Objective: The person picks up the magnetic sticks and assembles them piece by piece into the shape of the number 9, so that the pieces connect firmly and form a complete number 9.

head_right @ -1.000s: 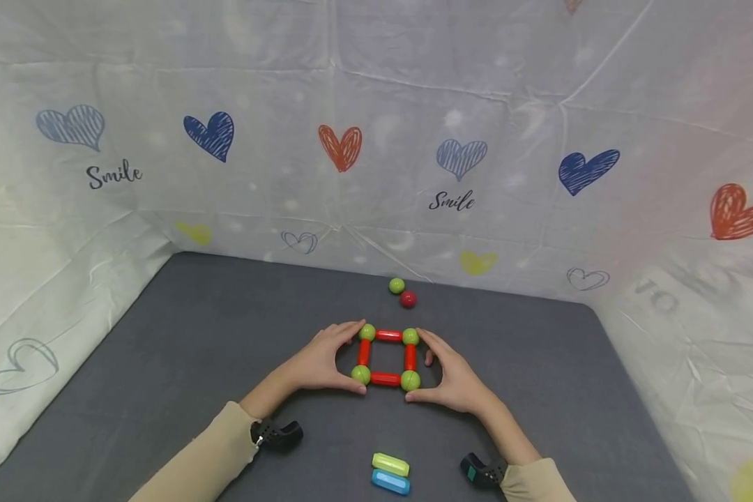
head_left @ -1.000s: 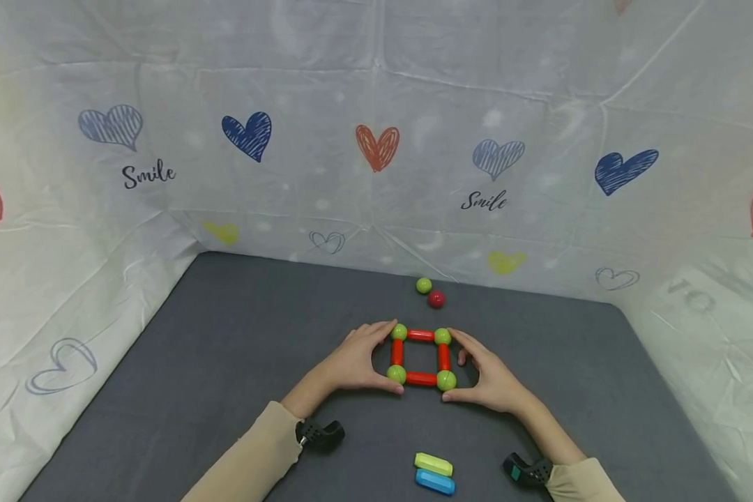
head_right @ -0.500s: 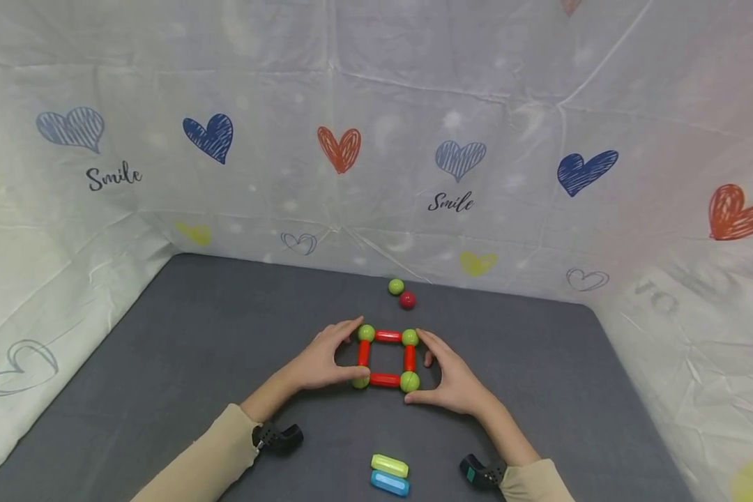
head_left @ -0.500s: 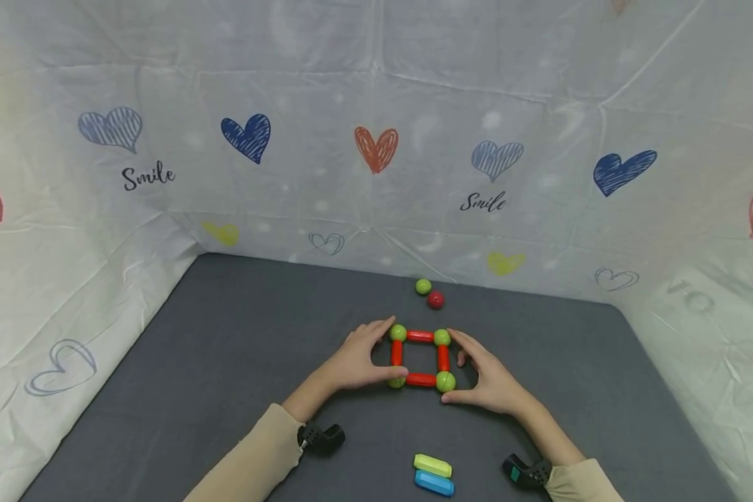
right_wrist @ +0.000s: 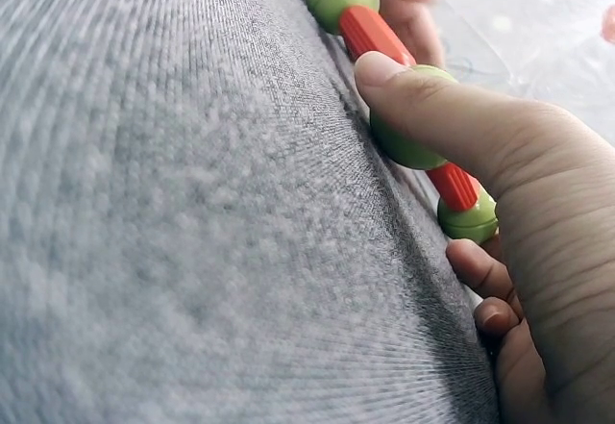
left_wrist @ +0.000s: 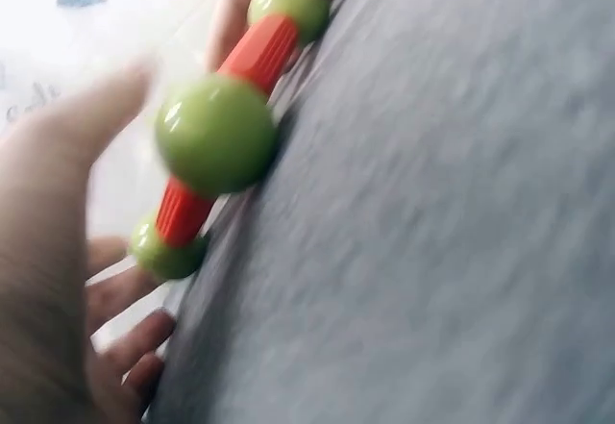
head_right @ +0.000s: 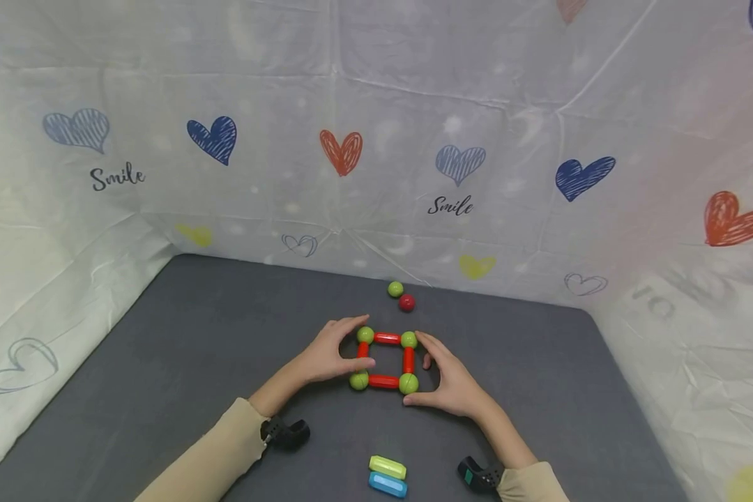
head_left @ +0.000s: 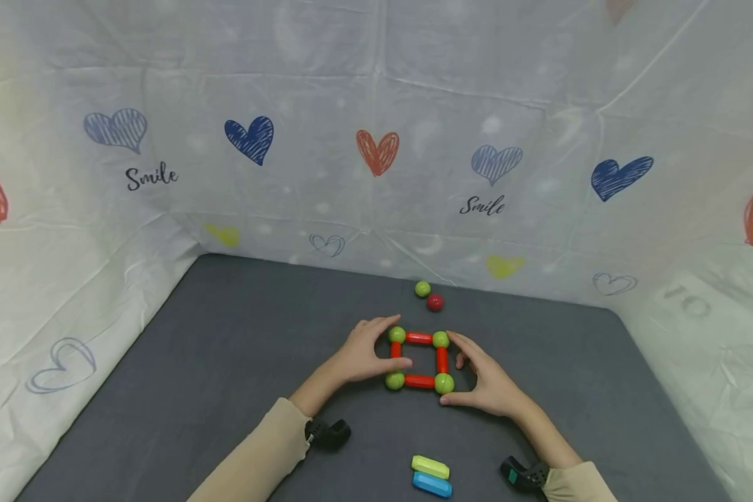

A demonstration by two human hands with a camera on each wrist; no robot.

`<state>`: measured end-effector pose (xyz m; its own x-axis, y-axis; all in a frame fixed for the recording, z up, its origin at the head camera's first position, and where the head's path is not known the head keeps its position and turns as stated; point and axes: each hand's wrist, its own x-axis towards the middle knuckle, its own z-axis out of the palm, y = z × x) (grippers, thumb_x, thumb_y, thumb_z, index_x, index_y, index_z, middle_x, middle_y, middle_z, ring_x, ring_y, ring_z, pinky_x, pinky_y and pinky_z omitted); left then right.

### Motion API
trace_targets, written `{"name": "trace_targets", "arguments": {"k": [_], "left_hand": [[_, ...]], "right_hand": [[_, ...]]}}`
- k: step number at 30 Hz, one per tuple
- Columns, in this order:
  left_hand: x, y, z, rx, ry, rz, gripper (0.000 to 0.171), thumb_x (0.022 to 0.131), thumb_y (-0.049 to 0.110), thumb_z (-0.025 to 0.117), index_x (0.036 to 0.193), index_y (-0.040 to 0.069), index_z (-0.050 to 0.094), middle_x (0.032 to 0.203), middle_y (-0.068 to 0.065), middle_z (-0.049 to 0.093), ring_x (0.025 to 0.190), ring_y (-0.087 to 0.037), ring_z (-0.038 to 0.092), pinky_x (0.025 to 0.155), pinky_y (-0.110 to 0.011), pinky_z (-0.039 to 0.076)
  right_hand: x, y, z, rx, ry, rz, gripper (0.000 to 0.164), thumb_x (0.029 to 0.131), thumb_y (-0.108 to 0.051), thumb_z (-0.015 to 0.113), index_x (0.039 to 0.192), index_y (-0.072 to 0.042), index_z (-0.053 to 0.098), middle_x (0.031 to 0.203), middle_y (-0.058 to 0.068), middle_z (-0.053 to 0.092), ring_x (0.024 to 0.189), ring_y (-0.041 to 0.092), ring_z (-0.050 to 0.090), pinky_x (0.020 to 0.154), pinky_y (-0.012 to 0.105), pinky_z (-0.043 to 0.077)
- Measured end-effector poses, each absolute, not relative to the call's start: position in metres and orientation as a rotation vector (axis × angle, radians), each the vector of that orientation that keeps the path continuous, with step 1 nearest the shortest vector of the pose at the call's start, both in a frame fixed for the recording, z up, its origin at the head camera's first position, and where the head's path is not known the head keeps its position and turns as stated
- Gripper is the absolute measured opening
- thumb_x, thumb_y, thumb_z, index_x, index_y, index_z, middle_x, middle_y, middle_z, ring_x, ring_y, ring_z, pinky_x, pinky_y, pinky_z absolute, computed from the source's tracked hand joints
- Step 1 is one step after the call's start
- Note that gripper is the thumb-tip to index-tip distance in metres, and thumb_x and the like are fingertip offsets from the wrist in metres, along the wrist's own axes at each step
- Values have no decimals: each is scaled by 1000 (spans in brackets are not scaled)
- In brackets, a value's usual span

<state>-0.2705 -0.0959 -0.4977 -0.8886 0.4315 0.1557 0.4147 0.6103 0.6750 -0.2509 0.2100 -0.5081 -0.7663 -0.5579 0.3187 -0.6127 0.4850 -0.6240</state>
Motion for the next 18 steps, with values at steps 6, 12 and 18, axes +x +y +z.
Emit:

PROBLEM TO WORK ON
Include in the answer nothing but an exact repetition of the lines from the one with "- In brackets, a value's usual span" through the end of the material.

WRITTEN REPLY
- In brackets, a value's usual span

<state>-0.2705 -0.0959 -0.4977 -0.8886 0.4315 0.1557 0.4147 0.6103 0.6750 -0.2509 0.2100 -0.5081 -0.7663 -0.5579 0.3187 -0.6127 0.4850 -0.6240</state>
Motion for the next 18 steps, with values at steps 6, 12 and 18, axes +x +y +z.
Emit:

This completes the answer to the exercise.